OBSERVATION:
An 18-year-old woman who suffered from right basi-thoracic pain and
appearance of a swelling at the level of the 10thright rib. Chest CT showed a heterogeneous hyper vascular mass, located
on the 10th right rib and measuring 106 x 93 x 110 mm. The mass was
heterogeneous with several sites of necrosis. There were osteolysis of
the rib with bifocal cortical rupture. The mass was in a tight contact
with the liver through the diaphragm, which was partially invaded.

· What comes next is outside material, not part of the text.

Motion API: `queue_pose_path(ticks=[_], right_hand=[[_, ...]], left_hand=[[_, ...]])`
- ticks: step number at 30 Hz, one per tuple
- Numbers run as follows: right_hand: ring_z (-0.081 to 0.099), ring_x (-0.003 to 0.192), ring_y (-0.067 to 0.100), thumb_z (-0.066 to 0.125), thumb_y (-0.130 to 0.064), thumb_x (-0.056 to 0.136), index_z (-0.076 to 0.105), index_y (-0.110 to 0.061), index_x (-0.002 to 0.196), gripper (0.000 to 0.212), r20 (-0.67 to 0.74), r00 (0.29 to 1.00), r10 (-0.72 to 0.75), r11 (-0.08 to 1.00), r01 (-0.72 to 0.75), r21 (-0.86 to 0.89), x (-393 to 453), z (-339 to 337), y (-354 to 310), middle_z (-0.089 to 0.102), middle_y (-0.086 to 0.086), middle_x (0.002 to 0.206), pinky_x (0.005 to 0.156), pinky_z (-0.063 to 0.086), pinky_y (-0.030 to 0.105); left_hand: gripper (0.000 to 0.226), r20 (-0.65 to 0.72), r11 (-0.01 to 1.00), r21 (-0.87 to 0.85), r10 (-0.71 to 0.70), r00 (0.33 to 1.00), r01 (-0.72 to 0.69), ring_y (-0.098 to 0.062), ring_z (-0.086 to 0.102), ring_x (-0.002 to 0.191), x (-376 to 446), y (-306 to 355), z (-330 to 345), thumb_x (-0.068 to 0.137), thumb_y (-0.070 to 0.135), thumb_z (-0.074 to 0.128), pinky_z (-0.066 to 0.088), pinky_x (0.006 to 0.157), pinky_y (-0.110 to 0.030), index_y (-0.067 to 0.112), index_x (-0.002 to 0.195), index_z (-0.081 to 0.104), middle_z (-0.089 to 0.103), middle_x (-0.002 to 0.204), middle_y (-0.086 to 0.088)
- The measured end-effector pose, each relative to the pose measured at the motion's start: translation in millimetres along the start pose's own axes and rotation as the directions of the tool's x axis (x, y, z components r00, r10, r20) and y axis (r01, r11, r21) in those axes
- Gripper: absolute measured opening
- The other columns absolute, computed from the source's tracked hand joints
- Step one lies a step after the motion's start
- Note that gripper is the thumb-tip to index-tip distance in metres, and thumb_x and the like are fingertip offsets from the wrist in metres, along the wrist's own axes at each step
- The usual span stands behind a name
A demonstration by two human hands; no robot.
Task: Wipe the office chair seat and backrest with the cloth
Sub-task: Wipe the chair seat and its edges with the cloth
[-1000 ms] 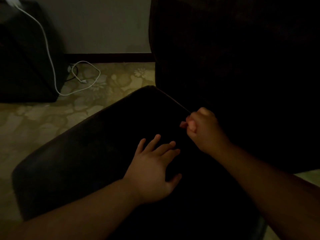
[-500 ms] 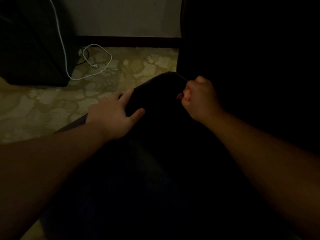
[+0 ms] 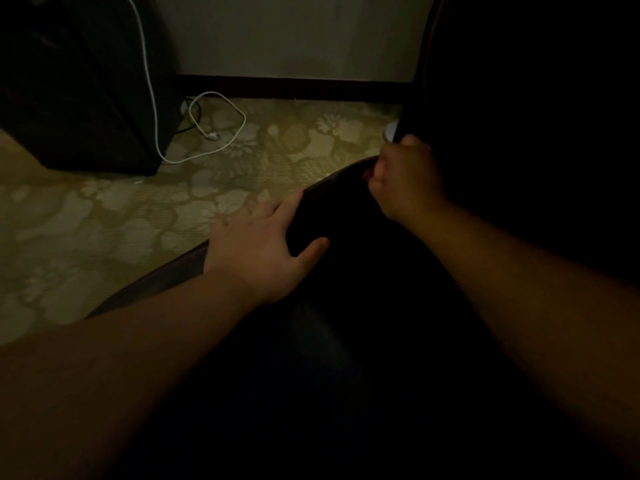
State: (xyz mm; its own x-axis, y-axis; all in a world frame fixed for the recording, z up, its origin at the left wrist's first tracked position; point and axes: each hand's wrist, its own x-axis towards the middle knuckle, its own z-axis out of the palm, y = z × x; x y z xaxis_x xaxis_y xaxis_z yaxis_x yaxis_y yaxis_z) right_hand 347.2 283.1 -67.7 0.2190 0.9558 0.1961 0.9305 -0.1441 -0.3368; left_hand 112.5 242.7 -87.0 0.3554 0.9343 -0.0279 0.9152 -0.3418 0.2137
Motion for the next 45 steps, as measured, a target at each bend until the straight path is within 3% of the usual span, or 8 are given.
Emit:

Surgical biopsy was performed. The mass was composed of small round
cells with round uniform nuclei and PAS positive cytoplasm. Tumor cells
demonstrate a diffuse membranous CD99 positivity. Desmin, myogenin,
chromogranin, synaptophysin and keratin were negatives (Figure 1).
The diagnosis of Ewing’s sarcoma was made. The patient received 6 cycles
of chemotherapy (Vincristine, Ifosfamide, Doxorubicin and Etoposide). A
post therapy Chest CT-scan showed almost the same initial findings
(figure 2). Surgical resection was indicated after multidisciplinary
team discussion. Resection consisted on a total resection of the 10th
right rib with sarcoma, partially extended to the 9th and 11th right
ribs and to the diaphragm. There was no signs of direct extension to the
liver. Chest wall repair was performed with a polypropylene mesh covered
by a latissimus dorsi muscle flap (figure 3).
Postoperative course was uneventful. The pathological examination of the
specimen showed a small cell proliferation with foci of lace-like
osteoid production (Figure 4). Finally, the diagnosis of a 12cm SCO of
the 10th right rib, infiltrating adjacent soft
tissues, with 20% of tumor necrosis was established. Surgical margins
were negative. Adjuvant chemotherapy with Methotrexate (12g/m2) was
indicated after multidisciplinary concertation, in association with
adjuvant radiotherapy (45Gy). Actually, the patient is well, with a good
wound cicatrisation, and no signs of local recurrence.